ルター「義人は信仰によって生きる」
「雷の体験」を通して修道士への道を出発したルター。
しかし、修道士として厳しい修行に励めば励むほど罪の意識が深まり、
「自分は救いに予定されていない」
という確信に苦悩を深めることになったのです。
アリストテレスの手法を用いたスコラ学的なアプローチを試みましたが、そこにも限界を感じました。
神を理性で把握することは不可能であるという理解に至ったのです。
ヴィッテンベルク大学で聖書注解の講義を受け持つようになり、彼の心はパウロの「ロマ書」に囚われました。
なぜなら、福音の内には神の義が啓示されていて、その義は、信仰に始まり信仰に進ませるからです。「義人は信仰によって生きる」と書いてあるとおりです。
(ロマ書1:17)
「神の義とは何か? 神の義は、それを完璧に行い得ない我々信仰者を、結局罪に追い込んでいるのではないか? 義人が信仰によって生きるとはどういうことか?」
このような「神の義」に対する執拗な懐疑の果てに、ルターは「塔の体験」によって、天国への門を見出すのです。
この体験は、ヴィッテンベルクの「塔の一室」での出来事であったので、こう呼ばれます。
彼がそれまで理解していた「神の義」とは、人がその善行によって獲得する「能動的義」であった。
しかし本当の神の義とは、神から無償の賜物として罪人に与えられる義、罪人を罪あるままに義とする恵みとしての「受動的義」ではないのか。
「能動的義」から「受動的義」へ。
憎しみと呪詛の対象でしかなかった「神の義」が、パウロの聖句を媒介にして、無償の賜物としての「神の義」へと180度転換してしまったのです。
信仰による義とは、行いによる義ではない。
苦行による義ではない。
善行による義ではない。
その知恵がルターに開かれたのです。
それまでルターを苦悩せしめたのは、キリストを抜きに、自分の力で罪を克服しようとするオッカム主義でした。
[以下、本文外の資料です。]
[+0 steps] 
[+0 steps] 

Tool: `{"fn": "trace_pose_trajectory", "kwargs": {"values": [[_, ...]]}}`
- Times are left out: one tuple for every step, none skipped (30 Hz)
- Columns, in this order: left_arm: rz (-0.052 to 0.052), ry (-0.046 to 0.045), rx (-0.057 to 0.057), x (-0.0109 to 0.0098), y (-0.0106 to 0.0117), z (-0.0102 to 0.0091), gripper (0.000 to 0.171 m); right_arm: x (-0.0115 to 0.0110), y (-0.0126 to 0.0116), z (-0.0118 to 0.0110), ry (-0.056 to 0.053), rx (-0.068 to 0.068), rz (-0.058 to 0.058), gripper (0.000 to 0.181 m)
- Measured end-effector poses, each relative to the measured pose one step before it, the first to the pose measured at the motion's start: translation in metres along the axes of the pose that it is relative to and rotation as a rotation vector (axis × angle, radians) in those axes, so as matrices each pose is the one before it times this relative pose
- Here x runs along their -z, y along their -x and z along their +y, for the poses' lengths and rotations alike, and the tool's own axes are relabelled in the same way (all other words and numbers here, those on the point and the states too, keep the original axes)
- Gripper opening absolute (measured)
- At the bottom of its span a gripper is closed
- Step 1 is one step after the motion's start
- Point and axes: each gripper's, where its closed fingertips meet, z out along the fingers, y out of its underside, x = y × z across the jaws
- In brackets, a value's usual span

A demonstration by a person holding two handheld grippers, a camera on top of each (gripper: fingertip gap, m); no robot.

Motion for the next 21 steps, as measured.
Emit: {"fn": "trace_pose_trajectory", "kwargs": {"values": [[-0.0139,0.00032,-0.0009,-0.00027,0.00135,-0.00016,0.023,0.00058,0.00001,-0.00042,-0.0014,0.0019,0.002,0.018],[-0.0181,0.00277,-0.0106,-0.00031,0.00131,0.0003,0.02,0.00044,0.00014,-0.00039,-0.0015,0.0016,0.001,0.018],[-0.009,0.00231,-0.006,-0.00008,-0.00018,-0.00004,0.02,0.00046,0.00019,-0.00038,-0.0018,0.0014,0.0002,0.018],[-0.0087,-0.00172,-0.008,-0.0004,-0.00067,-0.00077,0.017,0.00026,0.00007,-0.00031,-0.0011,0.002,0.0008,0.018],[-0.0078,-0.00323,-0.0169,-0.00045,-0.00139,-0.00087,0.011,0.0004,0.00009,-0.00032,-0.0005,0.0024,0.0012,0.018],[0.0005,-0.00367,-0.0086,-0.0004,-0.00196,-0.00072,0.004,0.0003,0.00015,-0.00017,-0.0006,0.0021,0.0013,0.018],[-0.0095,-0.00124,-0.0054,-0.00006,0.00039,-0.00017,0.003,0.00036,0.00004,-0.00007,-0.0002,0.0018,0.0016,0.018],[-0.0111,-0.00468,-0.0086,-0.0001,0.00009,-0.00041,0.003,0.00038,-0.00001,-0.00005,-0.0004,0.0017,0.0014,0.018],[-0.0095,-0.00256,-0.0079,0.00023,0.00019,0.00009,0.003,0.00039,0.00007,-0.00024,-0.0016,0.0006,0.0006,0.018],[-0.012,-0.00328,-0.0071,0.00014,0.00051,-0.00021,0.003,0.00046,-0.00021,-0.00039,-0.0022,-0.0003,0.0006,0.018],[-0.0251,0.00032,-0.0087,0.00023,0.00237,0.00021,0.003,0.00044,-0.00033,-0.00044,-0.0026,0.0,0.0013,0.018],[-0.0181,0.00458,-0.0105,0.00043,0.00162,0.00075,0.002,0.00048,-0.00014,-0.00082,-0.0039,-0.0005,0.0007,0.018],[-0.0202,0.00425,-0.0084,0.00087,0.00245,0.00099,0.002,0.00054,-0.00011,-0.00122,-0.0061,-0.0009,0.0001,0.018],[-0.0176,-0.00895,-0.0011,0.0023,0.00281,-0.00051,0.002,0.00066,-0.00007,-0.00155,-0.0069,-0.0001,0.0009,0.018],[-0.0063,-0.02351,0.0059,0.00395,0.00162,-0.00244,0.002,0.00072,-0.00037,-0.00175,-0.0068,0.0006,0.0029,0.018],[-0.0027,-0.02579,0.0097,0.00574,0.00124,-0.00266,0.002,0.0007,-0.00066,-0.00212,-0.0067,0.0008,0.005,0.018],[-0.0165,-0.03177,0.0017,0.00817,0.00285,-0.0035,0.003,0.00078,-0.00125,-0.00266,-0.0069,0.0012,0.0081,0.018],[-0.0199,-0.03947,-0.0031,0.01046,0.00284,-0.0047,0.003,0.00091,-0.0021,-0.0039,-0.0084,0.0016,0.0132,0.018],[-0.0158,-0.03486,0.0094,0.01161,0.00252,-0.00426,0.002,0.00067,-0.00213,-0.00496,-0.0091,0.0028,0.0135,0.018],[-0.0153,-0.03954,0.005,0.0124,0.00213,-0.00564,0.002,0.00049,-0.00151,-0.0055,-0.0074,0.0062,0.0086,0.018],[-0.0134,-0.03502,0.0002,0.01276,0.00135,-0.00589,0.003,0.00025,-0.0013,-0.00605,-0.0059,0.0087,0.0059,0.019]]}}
ところが、善いわざにいくら励んでも、内心の平和と良心の慰めは得られず、却って自己の罪に絶望する。
「ああ、私の罪、罪、罪」
と信仰者は絶叫する。
そのような信仰者に、オッカムは言います。
「それはあなたがいまだ義認の段階に達していない徴(しるし)だ。かかる罪はさらなる努力で克服されねばならない」
ところが、ルターはいくら血の滲む苦行を続けても克服できないのです。
彼が戦っていたのは、個人的な罪ではなかったのでしょう。
それよりももっと根源的な罪、人間存在それ自体の罪(原罪といってもいい)と戦い、到底それを克服し得ない自己の無力を自覚せざるを得なかったのです。
しかし、ルターは「塔の体験」を通して、それを克服したのです。
原罪を克服したのではなく、罪人がそのままで、信仰によって義とされ、地獄への予定からは解放されるという、神の愛と救いの実感を得たのです。
原理の観点から見れば、イエス様が十字架で亡くなってしまうことによって、信仰者には霊的な救いの道だけが開かれ、肉体に巣食う原罪はそのまま残存せざるを得ませんでした。
ルターはもとより、オッカムでさえ、その原罪を自力で克服することなどできる道はありません。
信仰者がいくら苦悩したとしても、神様はそれをそのまま認め、ただ再臨の時を準備するしかなかったでしょう。
イエス様の霊的な勝利によって、天国への門は開かれなかったとしても、天国への待合室である「楽園」を開くことによって、神様は信仰者たちへの愛を示されました。
「塔の体験」を通して、ルターの中に「信仰義認説」が確立され、いよいよ宗教改革者としての準備が整っていきます。